Rendering her completely speechless once again.
“Well,” he said, peering down at her hands and then looking at her with raised eyebrows that asked an obvious question. She grinned back. He softened and clinched her hand just slightly more, and the added pressure was like having her hand turn into one big giant throbbing clitoris.
“I do plenty of shifts where I rescue cats from burning buildings and help damsels in distress out of trees,” he joked, “but mostly, these days, I am in charge of fire management safety protocols for large corporations like yours.”
“Really?”
“Yeah, pretty much. After 9/11, we had to really tighten up on how you empty out a thirty or forty floor building, especially in the face of a disaster, or in the face of massive, multi-level, widespread fires.”

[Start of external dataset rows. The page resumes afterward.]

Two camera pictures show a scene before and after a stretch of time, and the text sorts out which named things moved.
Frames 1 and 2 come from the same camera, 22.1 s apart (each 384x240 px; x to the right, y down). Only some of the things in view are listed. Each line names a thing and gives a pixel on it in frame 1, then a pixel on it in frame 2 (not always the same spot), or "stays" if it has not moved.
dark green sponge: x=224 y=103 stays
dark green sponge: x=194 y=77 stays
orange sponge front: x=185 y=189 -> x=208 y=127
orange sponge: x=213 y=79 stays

She could feel the blood drain out of her face. He had just, without knowing, dredged up her biggest fear. Something in his face said that he knew it. “Oh, no, I am so sorry, really, I did not mean to upset you. Did you lose someone in 9/11?”
She shook her head. “No, no, actually I, it’s just that…” She took a deep breath. In through the nose, out through the mouth. “It’s just that it is one of my biggest fears. I’ve always been afraid of a fire in my building, and I work on the thirty-second floor of Stohlman Industries.”

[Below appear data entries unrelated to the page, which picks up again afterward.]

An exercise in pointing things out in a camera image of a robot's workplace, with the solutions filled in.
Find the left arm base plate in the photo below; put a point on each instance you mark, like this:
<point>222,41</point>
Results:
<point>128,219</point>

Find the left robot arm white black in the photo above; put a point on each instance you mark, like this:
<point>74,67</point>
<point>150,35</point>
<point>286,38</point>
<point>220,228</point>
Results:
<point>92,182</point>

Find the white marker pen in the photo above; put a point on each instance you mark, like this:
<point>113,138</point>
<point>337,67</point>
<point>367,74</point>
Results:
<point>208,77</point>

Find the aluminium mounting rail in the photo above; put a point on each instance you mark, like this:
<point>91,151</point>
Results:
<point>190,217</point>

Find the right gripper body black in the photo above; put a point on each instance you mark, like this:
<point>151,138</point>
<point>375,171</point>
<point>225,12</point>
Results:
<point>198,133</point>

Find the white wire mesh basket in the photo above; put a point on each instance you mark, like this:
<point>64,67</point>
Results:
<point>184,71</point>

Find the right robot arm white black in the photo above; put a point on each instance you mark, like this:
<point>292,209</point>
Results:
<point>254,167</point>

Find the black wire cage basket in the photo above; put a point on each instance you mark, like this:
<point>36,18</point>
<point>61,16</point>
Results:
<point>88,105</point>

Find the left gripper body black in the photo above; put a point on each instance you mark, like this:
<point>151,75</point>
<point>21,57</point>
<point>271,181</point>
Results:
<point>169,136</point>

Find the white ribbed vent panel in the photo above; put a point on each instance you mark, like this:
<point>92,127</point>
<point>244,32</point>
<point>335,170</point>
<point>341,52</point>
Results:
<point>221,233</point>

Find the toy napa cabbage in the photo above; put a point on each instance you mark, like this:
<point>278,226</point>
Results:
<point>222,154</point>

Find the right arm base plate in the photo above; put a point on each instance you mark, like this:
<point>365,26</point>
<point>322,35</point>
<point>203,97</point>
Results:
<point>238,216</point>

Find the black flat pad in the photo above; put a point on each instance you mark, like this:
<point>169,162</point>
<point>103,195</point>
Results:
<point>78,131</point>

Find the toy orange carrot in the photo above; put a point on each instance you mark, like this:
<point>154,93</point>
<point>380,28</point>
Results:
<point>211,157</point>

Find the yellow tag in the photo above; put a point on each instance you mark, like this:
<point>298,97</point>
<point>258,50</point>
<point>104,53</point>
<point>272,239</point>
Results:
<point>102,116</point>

He took his hand away from hers and whacked his forehead repeatedly, shaking his head now, saying “I pretty much just picked the worst possible thing I could bring up during a first date, didn’t I?”
Her heart rate resumed a normal beat. She took a risk now and reached across the table to retrieve his hand and said, “No, it’s ok, really, if nothing else, it’s interesting that you managed to tap into that about me, after having only known me for…” she glanced at her smart phone “…for fifteen minutes.”
“It’s amazing what Google will help you figure out.”
If she had had a drink in her mouth, she would have spit it all over him. Oh, my God, did he Google her? It’s only fair – she had Googled him. Did he know that she had Googled him? Was there some way he could have known?
“Laura?” He reached out and touched her chin, tipping it up to catch her eyes. “That was a joke.”
***
By the time the waitress brought his meal, which was something that he could not only not pronounce properly, but, by the looks of it, couldn’t even guess at about half the ingredients in it, he felt like he was losing her. Idiot, idiot, idiot! How could he have brought up the burning building scenario on a first date? Within fifteen minutes, no less? God, the look on her face! It was like something collapsed. There was more to it than she was telling; he could see that and it left him with too many questions, inquiries he couldn’t make right now because he was being too stupid for words.
Yet here he was, babbling on about it like it was no big deal, and that’s what he did for a living, and ha ha ha, and here she was, you know, in charge of saving little kids’ health insurance.
She began to eat her food. He dug into his. Even though he didn’t like it, he welcomed the silence, perplexed by the contradiction, but lately his entire life seemed to be one big steaming pile of complexity. He watched her. He took the dinner as an opportunity to just keep an eye on her. To see what she was like. To see what her body language would give away.